_WHAT IS NEEDED:_ Starting at the top of the data and ending with the line that holds "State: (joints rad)", transcribe each line exactly; include both ends.

_DATA PROVIDED:_

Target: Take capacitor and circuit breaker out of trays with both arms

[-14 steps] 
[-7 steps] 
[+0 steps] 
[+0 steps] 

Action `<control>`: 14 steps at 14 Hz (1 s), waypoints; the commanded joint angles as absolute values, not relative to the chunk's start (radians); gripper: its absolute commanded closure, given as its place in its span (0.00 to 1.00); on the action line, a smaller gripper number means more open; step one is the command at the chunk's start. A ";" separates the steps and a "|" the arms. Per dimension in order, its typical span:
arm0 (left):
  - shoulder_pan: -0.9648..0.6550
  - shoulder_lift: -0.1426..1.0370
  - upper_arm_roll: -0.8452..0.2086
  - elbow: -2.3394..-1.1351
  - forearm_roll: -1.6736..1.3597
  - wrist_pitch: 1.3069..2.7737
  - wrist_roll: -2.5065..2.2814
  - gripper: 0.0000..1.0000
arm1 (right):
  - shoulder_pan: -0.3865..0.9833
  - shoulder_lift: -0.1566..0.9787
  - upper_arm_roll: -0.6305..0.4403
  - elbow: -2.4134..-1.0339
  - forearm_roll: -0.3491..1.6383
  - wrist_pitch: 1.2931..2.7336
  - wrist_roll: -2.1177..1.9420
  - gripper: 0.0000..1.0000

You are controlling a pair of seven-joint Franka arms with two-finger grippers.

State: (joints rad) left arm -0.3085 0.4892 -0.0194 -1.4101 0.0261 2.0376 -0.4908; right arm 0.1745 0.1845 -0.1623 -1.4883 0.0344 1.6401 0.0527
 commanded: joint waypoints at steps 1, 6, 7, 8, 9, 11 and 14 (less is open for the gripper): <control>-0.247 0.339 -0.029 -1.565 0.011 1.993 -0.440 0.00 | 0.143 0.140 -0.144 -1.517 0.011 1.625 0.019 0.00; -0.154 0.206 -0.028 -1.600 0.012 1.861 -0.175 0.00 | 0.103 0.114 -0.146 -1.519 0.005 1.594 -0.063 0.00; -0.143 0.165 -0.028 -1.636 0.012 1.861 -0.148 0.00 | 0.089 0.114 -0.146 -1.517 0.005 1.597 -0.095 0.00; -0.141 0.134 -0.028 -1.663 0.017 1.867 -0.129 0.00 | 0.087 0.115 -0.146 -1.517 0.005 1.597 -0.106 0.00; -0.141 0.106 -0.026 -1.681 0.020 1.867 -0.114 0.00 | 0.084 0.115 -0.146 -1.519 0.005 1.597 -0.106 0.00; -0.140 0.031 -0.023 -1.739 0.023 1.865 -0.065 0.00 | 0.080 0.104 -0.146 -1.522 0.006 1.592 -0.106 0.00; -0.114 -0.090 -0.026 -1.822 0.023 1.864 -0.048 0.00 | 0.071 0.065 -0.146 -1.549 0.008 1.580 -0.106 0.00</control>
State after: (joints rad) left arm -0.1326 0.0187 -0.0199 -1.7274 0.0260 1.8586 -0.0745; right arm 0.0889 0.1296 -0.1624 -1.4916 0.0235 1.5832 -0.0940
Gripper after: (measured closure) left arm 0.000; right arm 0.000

_OUTPUT FOR THIS EXERCISE:_
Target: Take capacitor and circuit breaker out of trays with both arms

[-14 steps] 
[-7 steps] 
[+0 steps] 
[+0 steps] 

Action `<control>`: 14 steps at 14 Hz (1 s), waypoints; the commanded joint angles as absolute values, not relative to the chunk's start (radians); gripper: its absolute commanded closure, given as its place in its span (0.00 to 1.00); on the action line, a smaller gripper number means more open; step one is the command at the chunk's start. A ";" separates the steps and a "|" the arms. Per dimension in order, its typical span:
arm0 (left):
  - shoulder_pan: -0.9648..0.6550
  - shoulder_lift: -0.1426..1.0370
  - upper_arm_roll: -0.8452..0.2086
  - elbow: -2.3394..-1.1351
  - forearm_roll: -1.6736..1.3597
  - wrist_pitch: 1.3069..2.7737
  - wrist_roll: -2.5065..2.2814
  - gripper: 0.0000..1.0000
arm1 (right):
  - shoulder_pan: -0.3865..0.9833
  - shoulder_lift: -0.1566..0.9787
  - upper_arm_roll: -0.6305..0.4403
  - elbow: -2.4134..-1.0339
  - forearm_roll: -0.3491..1.6383
  - wrist_pitch: 1.2931..2.7336
  - wrist_roll: -2.1177..1.9420
  - gripper: 0.0000..1.0000

You are controlling a pair of seven-joint Franka arms with two-finger grippers.

State: (joints rad) left arm -0.3085 0.4892 -0.0194 -1.4101 0.0261 2.0376 -0.4908; right arm 0.1745 0.1845 -0.1623 -1.4883 0.0344 1.6401 0.0527

No further work is required for this exercise.